All three ingredients got washed downstream together, mistaken as huge amounts of waste mud. Very little zinc got
recovered from the 4-story piles loaded onto the Chat Pile. The operation was finally abandoned. To this day,
those washings can be detected in nooks and crannies of the creek bed and that century-old technology was never
used again at Valles Mines. However, fast-forward to today, if Valle Mining ever finds a way to separate the zinc ore without the mess, BHP (Broken Hill Proprietary)
estimated deposits of 54 million tons remain on the property, worth tens of millions of dollars, but waiting for an advance in technology. Mysteriously
Doe Run in 2010 announced their revolutionary new process ...

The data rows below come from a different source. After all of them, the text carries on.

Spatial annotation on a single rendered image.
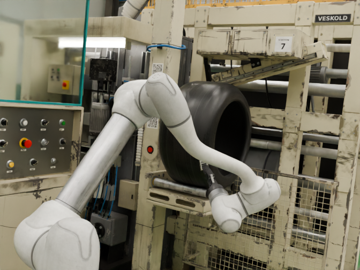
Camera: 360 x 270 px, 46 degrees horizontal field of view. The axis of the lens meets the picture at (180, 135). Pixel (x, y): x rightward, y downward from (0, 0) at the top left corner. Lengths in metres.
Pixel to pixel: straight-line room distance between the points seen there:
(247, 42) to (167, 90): 1.08
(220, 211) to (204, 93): 0.65
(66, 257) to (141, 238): 1.31
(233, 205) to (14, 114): 1.11
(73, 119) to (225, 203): 1.05
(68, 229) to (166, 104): 0.52
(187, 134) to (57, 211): 0.51
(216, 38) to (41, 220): 1.54
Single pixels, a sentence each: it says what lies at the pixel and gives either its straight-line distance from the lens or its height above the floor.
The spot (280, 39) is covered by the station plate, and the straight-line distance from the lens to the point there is 2.38.
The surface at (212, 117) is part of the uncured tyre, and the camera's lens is 2.05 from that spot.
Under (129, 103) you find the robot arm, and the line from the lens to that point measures 1.55.
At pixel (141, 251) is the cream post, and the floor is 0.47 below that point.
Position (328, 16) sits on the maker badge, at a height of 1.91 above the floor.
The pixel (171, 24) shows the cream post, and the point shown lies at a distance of 2.42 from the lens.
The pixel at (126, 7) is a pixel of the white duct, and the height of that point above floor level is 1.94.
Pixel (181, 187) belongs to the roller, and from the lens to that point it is 2.24.
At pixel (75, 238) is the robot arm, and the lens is 1.27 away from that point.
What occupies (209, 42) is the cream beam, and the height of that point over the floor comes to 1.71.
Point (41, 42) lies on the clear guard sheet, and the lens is 2.22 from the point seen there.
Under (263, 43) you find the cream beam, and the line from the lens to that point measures 2.41.
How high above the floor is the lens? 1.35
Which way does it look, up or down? 5 degrees down
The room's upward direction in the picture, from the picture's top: 5 degrees clockwise
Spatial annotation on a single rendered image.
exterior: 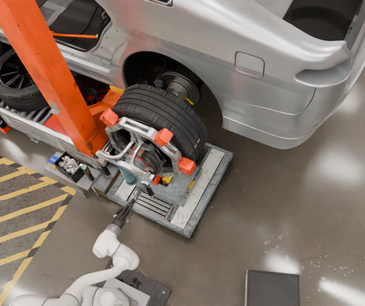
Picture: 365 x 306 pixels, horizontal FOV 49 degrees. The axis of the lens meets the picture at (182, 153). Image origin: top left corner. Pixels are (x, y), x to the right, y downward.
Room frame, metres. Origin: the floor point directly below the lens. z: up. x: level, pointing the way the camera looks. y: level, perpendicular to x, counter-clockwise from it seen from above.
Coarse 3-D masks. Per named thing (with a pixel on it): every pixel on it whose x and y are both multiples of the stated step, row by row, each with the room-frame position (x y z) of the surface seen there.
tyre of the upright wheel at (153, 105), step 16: (128, 96) 1.65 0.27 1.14; (144, 96) 1.59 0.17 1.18; (160, 96) 1.57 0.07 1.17; (128, 112) 1.51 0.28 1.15; (144, 112) 1.46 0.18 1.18; (160, 112) 1.45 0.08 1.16; (176, 112) 1.46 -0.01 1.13; (192, 112) 1.48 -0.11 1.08; (160, 128) 1.37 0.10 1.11; (176, 128) 1.36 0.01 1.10; (192, 128) 1.39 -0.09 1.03; (176, 144) 1.32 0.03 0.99; (192, 144) 1.32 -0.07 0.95
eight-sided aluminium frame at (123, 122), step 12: (120, 120) 1.49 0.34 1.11; (132, 120) 1.47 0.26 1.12; (108, 132) 1.54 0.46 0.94; (144, 132) 1.36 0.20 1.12; (156, 132) 1.35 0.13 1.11; (120, 144) 1.55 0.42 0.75; (156, 144) 1.30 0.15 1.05; (168, 144) 1.30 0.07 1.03; (168, 156) 1.26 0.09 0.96; (180, 156) 1.27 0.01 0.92; (168, 168) 1.33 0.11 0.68
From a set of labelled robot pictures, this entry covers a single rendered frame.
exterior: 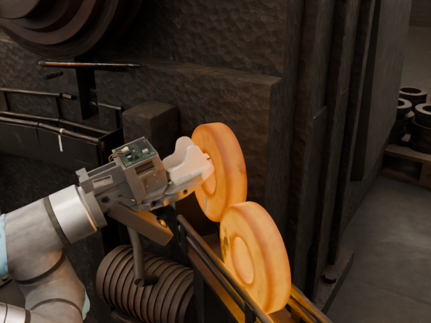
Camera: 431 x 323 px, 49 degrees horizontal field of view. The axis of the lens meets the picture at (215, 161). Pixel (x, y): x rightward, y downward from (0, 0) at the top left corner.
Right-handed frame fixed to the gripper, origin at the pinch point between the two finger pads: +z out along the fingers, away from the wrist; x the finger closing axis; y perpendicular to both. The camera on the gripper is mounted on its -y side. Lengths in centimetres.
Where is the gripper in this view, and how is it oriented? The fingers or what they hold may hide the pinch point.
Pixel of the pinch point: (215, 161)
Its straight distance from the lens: 73.7
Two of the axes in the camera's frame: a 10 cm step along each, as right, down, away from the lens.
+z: 8.8, -4.1, 2.4
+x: -4.1, -4.0, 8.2
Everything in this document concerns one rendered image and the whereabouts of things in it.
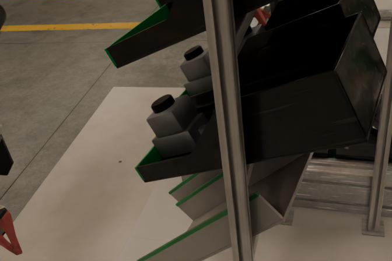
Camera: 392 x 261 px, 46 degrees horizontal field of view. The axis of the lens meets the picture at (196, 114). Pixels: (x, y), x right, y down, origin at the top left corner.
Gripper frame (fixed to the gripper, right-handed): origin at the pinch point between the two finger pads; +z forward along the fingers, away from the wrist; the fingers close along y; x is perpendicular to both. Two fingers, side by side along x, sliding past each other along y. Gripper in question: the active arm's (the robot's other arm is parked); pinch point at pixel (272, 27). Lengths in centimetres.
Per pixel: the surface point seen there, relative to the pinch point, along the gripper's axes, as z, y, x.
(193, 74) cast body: -8.8, -29.2, 1.4
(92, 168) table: -7, -12, 55
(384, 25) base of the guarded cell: 43, 78, 4
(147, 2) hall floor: -41, 340, 220
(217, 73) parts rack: -11, -53, -16
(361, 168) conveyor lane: 29.4, -13.5, 2.8
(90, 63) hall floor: -39, 200, 215
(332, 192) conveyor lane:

then it just disappeared from the news.
Valles Mines lead helped win the Revolutionary War, the 1780
Battle For St. Louis at Fort San Carlos, the Civil War, WW I and then WW II with the lead supplied from the Chat Pile
Beneficiator (Ruins at 14027 Valles Mines School Road 63087).

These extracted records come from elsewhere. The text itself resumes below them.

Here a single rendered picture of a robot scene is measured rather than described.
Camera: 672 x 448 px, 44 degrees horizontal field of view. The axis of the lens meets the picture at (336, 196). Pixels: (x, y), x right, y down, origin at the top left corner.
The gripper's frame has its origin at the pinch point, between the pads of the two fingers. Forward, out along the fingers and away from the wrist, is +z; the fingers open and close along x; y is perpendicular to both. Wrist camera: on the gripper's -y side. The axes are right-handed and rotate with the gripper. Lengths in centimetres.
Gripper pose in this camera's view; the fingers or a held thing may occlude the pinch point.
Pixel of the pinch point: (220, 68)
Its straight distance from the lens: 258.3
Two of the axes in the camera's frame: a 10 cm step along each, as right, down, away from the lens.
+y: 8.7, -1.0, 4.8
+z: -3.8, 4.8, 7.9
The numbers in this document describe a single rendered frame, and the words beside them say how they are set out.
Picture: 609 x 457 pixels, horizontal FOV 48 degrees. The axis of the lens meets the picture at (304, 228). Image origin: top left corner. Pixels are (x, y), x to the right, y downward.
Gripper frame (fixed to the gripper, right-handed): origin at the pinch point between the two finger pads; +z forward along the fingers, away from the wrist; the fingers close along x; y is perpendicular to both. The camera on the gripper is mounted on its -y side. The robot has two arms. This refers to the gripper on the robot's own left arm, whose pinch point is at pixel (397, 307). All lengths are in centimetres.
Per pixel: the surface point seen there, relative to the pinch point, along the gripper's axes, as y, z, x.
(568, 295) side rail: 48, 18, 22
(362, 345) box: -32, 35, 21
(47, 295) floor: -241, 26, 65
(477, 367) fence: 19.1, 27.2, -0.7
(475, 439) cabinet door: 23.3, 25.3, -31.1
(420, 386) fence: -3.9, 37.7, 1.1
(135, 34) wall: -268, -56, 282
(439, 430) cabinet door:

INNOVATION - When is the Future going to get here?
What has happened to mining technology since WWII? A whole lot. Valle miners never saw modern technology like electric
lights in the mines. Miners were thrilled when they could wear their then-new carbide lamps on their heads instead
of using candles. Amazingly, to this day, seeing that it is a commonplace technology for fiber-optic cable, still no
one has to this day prospected by drilling horizontally to chase lead ore veins in their mineral horizons.
Although mining at Valles Mines was forced to stop in 1918 with the Spanish Flu epidemic, never to start again, horizontal
drilling would not be discovered for another 50 years. Now you see it everyday but the Mining Company refuses to prospect
with it, even with so much to gain.
In 1942 a miner could only have imagined the invention of
Would that change mining in our world today? What would have those old miners
have done with these modern rock tools?
Who would have figured that the goethite separation problem which kept the Mining Company from success in 1942
and also from reopening its zinc operation could be solved by a magnetic separator?
There's
lots of shopping to do for new stuff. If the goverment wanted to stimulate the economy of the
Lead Belt and SE Missouri, they could start at Valles Mines now that zinc has gone up to $2000/ton, up from $28/ton in 1942.